A few important things happened leading up to OSCI that inspired us to take on the project for ourselves. First, in 2016, Github published its own analysis of organizations with the most open source contributors, then went on to publish similar studies in 2017 and 2018. Next, on the freeCodeCamp platform, Felipe Hoffa published a detailed analysis of 2017 data with logic that identified organizations by email domain, counted commits only to projects with more than 20 stars during the period, and counted users with more than three pushes during the period. A few months later, Fil Maj’s analysis of 2017 data was published to InfoWorld. He ranked organizations by the number of users with 10 or more commits, who were identified by the company field in their profile. EPAM was ranked among the top 20, which was a pretty amazing achievement for a services company.
Following these events and seeing EPAM ranked so highly made us curious to know our own position – and others – two years later. While OSCI wasn’t a completely original idea, we were the first (that we know of) to create a formal, regularly updated version of the rankings.
What Kind of Ranking Methodology Does EPAM Use for OSCI?

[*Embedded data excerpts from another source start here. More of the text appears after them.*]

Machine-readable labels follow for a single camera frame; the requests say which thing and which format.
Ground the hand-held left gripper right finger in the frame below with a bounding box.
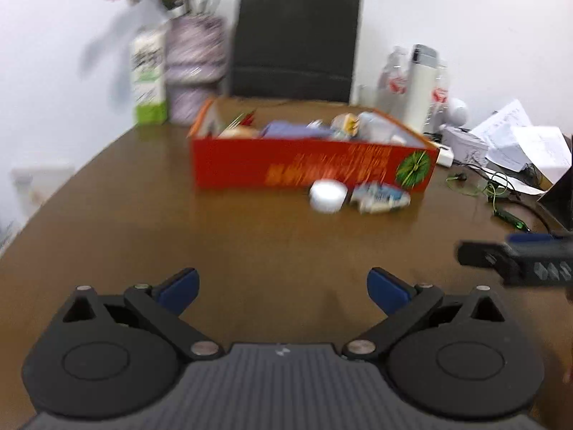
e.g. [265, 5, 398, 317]
[342, 268, 511, 361]

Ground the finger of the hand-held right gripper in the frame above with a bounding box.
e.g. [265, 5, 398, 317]
[457, 241, 522, 284]
[507, 231, 573, 252]

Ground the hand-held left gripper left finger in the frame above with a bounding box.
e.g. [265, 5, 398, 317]
[54, 268, 225, 361]

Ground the blue white packet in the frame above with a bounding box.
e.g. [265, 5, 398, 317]
[349, 183, 411, 214]

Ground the large white round container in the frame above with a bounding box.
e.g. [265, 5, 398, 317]
[309, 180, 348, 214]

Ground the red cardboard box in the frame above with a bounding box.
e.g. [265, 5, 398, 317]
[190, 97, 442, 192]

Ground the white paper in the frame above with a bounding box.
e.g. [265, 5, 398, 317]
[218, 126, 261, 139]

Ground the yellow white cube box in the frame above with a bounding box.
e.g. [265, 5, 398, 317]
[332, 114, 360, 139]

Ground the red rose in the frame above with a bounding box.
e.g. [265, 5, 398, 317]
[224, 111, 258, 128]

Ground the purple knitted pouch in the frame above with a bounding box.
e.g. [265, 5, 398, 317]
[261, 121, 333, 140]

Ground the wooden desktop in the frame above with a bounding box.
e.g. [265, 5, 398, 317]
[0, 96, 573, 430]

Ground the green translucent device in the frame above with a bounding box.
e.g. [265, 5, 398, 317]
[493, 207, 530, 232]

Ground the dark flat panel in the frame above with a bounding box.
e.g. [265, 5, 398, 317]
[536, 134, 573, 230]

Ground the stack of white papers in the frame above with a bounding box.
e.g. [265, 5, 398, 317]
[470, 99, 568, 185]

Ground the white power strip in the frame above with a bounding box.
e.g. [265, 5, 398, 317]
[432, 143, 456, 167]

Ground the white tin box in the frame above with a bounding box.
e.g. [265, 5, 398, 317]
[441, 125, 490, 157]

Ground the white plastic container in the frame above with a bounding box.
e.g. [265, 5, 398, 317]
[358, 112, 406, 145]

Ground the clear plastic bottle red label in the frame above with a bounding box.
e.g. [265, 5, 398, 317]
[377, 47, 410, 115]
[430, 60, 451, 123]

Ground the white thermos bottle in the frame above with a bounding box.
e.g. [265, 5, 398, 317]
[404, 44, 438, 132]

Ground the white green milk carton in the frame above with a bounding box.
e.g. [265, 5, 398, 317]
[131, 29, 169, 126]

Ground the purple vase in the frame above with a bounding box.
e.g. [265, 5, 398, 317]
[165, 14, 227, 126]

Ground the black paper bag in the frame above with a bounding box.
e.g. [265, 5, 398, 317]
[228, 0, 364, 104]

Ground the black cable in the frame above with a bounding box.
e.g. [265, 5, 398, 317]
[466, 161, 557, 234]

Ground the thin green cable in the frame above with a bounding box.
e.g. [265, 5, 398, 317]
[447, 172, 509, 199]

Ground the white round camera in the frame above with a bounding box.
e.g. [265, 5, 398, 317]
[447, 97, 469, 127]

The truth is, as evidenced by previous attempts, there’s no single right way to do it. After much analysis, we concluded it was best to use the email address of the commit author to identify the organization to which they belong. From there, OSCI tracks two measures. The first is the number of people who authored 10 or more commits in the current year. We call these the Active Contributors. The second is the number of people who made at least one commit in the year. We call this the Total Community.
How Does EPAM Ensure the Accuracy of OSCI Rankings?

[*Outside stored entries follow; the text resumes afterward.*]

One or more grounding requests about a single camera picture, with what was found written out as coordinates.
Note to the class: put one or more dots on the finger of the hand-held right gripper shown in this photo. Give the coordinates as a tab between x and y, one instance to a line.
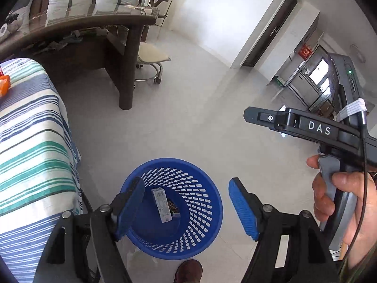
259	116

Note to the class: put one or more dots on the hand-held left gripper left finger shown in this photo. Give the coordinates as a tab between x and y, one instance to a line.
129	212

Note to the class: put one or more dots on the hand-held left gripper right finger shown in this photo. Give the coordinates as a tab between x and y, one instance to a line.
241	209

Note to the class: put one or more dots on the white printed carton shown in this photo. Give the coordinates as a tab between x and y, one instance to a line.
161	205

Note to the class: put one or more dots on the blue plastic waste basket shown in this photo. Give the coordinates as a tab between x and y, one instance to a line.
200	212

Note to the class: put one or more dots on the person's right forearm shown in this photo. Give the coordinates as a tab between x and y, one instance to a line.
352	272

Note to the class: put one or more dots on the person's right hand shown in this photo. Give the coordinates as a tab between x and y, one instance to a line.
365	206

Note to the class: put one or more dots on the small brown wrapper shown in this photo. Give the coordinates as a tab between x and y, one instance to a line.
173	209

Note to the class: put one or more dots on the bright window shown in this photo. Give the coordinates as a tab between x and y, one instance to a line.
318	71

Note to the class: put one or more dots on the brown shoe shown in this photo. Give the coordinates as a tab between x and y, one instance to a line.
188	272

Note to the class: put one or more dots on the dark door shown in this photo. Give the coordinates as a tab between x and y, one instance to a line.
269	29

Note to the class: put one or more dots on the striped blanket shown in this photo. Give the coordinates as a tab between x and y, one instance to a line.
32	141

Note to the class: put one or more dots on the cream cushioned rolling stool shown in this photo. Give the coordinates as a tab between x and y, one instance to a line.
150	53

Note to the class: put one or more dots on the dark wooden desk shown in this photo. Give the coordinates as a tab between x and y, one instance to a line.
129	64

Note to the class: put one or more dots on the orange packet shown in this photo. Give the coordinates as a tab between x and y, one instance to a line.
4	85

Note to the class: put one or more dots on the grey crumpled cloth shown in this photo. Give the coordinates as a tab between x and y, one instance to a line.
59	41

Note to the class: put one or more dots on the white tape roll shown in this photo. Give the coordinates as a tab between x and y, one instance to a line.
3	30

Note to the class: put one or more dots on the red wall sign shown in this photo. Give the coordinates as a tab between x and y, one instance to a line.
304	51

We analyze all the push event data from GH Archive, an open project which records the public GitHub timeline, archives it and makes it easily accessible for further analysis. The OSCI rankings are then based on the number of people making commits, rather than the number of commits itself. This is because the GitHub push event data includes large numbers of pushes made by automated processes using an email domain from an organization, so counting the number of commits is unreliable as a measure of user activity.
When it comes to accurately identifying commit authors from commercial organizations, it’s tough since many people use their own private email addresses. Still, our analysis showed that using the email domain is still the most reliable unique identifier for OSCI.
Finally, in the spirit of complete transparency, OSCI’s algorithm is published as an open source project on GitHub. As such, it is open to anyone and everyone online who would like to contribute and help make OSCI the most accurate measure available in the market today.
What Do You Say to People Who Question the Methodology of the OSCI Rankings?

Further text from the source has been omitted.